NASA has triumphed over the government shutdown to progress toward a planned Nov. 18 launch to Mars, USA TODAY reported.
The $671 million Maven mission, short for "Mars Atmosphere and Volatile Evolution," was briefly halted, but won a special exemption two days into the shutdown.
"We're just three weeks away," said David Mitchell, Maven project manager from NASA's Goddard Space Flight Center, during a news briefing Monday at NASA headquarters. "We're on the doorstep of going to Mars."
The Maven mission, which will launch from Cape Canaveral Air Force Station, will be the first to study Mars' upper atmosphere and history of climate change. The spacecraft will spend one Earth year orbiting Mars to study the atmosphere's composition and how it responds to solar activity.
It will lift off atop a United Launch Alliance Atlas V rocket that's slated to be fueled Tuesday for a practice countdown. The planned November launch will put Maven on course to enter orbit around Mars on Sept. 22 next year.
The mission may unearth new mysteries or explain some old ones. Previous missions have revealed that liquid water once flowed over the surface of Mars, which experts believe once had an atmosphere thick and warm enough to hold water and potentially support microbial life.

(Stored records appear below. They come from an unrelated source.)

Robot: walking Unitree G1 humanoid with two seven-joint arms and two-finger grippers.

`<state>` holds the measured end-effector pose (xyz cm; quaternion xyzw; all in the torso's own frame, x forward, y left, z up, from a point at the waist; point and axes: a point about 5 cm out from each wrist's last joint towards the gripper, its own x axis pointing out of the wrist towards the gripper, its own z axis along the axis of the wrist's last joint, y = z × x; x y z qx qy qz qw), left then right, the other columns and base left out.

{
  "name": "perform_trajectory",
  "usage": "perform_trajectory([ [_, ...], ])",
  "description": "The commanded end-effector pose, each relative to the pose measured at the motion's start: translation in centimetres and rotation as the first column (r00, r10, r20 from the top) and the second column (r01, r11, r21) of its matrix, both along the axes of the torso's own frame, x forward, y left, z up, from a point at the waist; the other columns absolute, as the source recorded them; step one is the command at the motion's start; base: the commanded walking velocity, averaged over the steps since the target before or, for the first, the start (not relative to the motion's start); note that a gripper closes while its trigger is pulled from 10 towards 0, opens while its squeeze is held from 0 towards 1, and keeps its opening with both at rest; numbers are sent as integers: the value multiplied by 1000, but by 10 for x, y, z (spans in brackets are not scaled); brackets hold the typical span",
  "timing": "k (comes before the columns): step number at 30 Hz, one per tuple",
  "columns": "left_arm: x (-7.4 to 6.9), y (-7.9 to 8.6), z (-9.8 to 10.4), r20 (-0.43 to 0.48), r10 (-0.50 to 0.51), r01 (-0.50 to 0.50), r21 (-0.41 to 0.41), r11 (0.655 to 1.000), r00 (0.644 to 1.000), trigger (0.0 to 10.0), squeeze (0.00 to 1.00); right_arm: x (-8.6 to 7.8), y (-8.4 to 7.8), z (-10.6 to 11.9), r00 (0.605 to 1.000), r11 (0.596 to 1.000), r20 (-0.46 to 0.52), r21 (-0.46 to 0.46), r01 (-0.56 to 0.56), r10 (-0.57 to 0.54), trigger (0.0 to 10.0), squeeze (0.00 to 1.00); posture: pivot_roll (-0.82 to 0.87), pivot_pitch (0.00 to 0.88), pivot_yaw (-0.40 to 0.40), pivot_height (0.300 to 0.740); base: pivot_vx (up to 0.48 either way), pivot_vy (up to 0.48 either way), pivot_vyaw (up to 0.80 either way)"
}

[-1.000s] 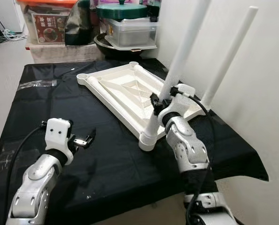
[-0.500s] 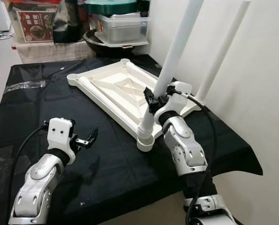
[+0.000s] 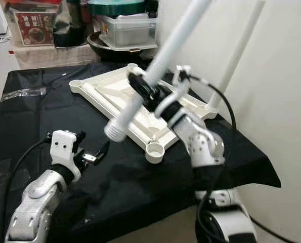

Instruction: Building children table

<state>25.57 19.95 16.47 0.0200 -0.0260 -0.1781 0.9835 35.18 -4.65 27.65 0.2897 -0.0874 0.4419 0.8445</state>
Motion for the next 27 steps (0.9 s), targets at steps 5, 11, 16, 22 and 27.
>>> perform_trajectory([
  [5,-23,11,0,-41,-67,68,24,997,997,10000,0,4,-14,11,997,997,33,45,-68,67,0,0,126,0,-119,740,0,0,0],
  [11,-30,24,1,-48,-42,43,23,999,998,10000,0,2,-9,12,992,992,47,52,-117,114,0,0,134,0,-117,740,0,0,0],
  [16,-31,18,4,-52,-97,98,12,995,994,10000,0,-2,-4,9,988,988,53,42,-148,146,0,0,136,0,-115,740,0,0,0],
  [22,-30,12,7,-53,-152,153,7,988,987,10000,0,-3,-2,9,983,984,63,41,-175,172,0,0,134,0,-108,740,0,0,0],
  [27,-29,0,11,-61,-265,266,14,964,962,10000,0,-8,1,7,968,972,96,16,-236,234,0,0,135,0,-107,740,0,0,0],
])
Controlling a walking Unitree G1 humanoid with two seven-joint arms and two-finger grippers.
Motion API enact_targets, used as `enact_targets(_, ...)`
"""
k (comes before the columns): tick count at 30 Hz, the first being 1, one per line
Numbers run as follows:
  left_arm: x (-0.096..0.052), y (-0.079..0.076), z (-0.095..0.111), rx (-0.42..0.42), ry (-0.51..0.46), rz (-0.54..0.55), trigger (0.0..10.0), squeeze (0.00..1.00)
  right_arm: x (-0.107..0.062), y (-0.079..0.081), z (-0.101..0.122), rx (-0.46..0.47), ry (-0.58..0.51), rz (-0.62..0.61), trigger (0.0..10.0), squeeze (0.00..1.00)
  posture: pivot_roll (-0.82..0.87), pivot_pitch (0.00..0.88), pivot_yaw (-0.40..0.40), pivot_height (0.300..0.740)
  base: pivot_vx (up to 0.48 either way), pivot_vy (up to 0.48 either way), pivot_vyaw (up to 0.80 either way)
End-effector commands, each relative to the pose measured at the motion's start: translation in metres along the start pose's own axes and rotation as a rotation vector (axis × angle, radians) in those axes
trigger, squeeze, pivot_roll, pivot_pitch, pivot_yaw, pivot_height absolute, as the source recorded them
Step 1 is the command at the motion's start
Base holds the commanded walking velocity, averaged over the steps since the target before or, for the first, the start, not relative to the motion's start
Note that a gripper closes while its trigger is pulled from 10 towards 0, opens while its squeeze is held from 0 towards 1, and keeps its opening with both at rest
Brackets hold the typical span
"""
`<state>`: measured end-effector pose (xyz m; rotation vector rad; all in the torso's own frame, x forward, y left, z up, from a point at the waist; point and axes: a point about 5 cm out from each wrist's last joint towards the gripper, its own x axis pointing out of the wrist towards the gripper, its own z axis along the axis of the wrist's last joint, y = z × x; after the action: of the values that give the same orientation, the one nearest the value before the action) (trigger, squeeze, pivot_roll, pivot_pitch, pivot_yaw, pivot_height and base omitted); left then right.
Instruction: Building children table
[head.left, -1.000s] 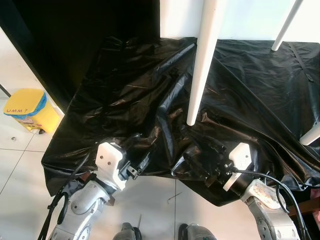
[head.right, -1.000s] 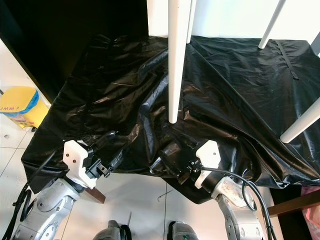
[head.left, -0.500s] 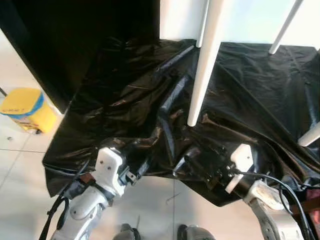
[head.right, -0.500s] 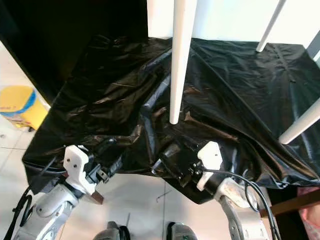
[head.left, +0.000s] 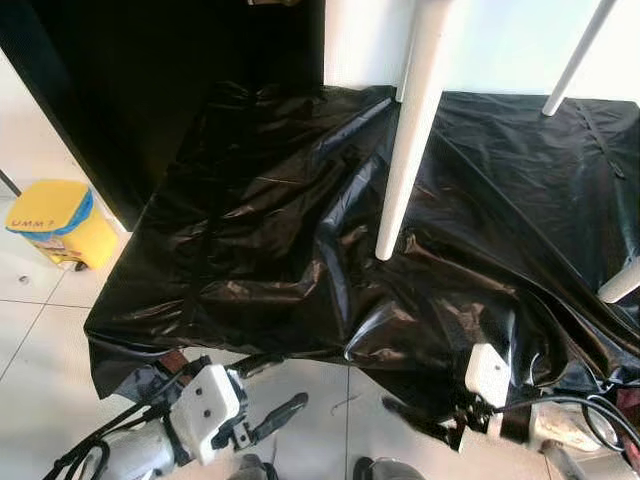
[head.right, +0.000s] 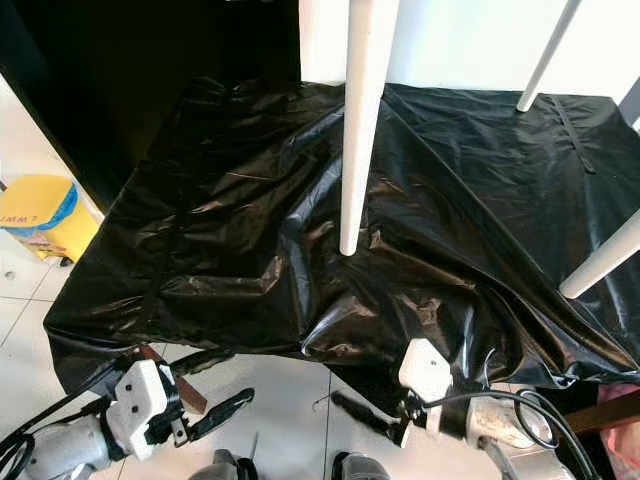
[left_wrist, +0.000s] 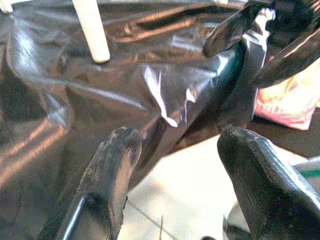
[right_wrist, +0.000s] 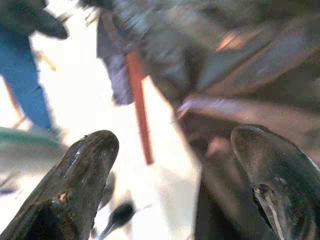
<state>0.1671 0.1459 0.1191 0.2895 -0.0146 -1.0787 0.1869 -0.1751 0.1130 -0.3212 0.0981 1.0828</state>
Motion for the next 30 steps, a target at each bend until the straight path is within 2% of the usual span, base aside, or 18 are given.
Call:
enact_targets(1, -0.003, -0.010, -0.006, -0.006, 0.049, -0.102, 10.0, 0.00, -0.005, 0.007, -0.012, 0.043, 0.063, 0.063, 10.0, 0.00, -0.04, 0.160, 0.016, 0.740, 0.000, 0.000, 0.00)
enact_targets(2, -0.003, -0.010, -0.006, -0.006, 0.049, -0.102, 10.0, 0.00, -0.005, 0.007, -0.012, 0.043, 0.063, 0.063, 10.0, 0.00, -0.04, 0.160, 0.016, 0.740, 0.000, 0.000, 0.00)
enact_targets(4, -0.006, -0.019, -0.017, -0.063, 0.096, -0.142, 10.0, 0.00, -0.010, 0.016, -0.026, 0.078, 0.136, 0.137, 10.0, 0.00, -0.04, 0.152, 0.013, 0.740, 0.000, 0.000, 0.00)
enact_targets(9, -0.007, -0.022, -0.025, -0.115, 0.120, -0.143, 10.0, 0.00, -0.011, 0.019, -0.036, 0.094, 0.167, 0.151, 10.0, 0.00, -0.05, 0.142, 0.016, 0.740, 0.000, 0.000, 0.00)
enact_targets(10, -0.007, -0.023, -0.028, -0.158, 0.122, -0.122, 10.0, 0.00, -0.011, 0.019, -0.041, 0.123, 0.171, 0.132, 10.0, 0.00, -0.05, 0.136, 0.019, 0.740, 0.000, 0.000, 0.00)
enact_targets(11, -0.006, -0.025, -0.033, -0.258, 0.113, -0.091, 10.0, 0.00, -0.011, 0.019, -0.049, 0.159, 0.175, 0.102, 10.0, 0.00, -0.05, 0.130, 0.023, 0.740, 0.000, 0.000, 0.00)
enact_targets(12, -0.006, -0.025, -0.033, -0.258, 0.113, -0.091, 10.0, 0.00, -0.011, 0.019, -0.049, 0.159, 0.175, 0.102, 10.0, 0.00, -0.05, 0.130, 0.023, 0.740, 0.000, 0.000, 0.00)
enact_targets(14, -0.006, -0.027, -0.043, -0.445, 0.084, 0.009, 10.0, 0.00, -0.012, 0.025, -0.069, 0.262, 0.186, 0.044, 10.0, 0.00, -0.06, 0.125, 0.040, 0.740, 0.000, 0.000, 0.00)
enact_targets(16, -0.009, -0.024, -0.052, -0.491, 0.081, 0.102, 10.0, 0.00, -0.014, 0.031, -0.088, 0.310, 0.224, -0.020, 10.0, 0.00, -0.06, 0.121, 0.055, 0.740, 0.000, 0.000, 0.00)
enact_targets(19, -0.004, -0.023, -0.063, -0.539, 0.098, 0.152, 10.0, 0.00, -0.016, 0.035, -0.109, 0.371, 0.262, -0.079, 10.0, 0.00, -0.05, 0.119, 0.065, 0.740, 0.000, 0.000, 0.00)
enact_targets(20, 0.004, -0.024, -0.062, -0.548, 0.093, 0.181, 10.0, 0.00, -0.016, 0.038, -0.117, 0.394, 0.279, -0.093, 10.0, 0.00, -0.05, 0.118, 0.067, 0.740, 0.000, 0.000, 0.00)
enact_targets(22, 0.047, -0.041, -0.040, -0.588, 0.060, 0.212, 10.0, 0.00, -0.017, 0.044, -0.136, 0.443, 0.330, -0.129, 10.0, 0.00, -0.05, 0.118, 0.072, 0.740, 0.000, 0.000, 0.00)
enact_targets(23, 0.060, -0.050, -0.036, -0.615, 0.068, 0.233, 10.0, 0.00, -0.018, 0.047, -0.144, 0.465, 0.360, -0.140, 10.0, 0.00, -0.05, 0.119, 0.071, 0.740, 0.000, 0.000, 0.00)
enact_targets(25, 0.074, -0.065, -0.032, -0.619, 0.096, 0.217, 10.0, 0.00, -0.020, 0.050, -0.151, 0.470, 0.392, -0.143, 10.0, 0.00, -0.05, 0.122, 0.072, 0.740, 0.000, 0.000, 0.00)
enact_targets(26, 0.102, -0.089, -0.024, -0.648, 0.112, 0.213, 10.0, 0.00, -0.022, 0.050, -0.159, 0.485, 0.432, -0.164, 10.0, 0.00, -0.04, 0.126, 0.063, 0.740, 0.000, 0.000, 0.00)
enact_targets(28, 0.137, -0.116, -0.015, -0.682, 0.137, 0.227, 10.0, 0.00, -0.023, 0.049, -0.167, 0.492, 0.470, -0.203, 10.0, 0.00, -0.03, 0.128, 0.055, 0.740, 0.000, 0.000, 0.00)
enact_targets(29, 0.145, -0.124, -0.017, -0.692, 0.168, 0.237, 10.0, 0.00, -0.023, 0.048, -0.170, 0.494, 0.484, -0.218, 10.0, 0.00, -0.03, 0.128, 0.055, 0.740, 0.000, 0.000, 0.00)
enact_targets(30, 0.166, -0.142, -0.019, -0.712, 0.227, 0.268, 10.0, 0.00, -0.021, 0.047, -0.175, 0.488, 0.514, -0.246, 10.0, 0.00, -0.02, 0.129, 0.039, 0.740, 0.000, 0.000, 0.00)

"But somehow, that atmosphere changed over time to the cold, dry environment that we see today, one that is too cold, with an atmosphere too thin to be able to support liquid water," said Bruce Jakosky, the mission's principal investigator from University of Colorado's Laboratory for Atmospheric and Space Physics. "What we don't know is what the driver of that change has been."
After its science mission, Maven could serve for a decade as a communications relay for current and future rovers and landers working on the surface of Mars. This critical communications capability earned Maven its reprieve from the government shutdown.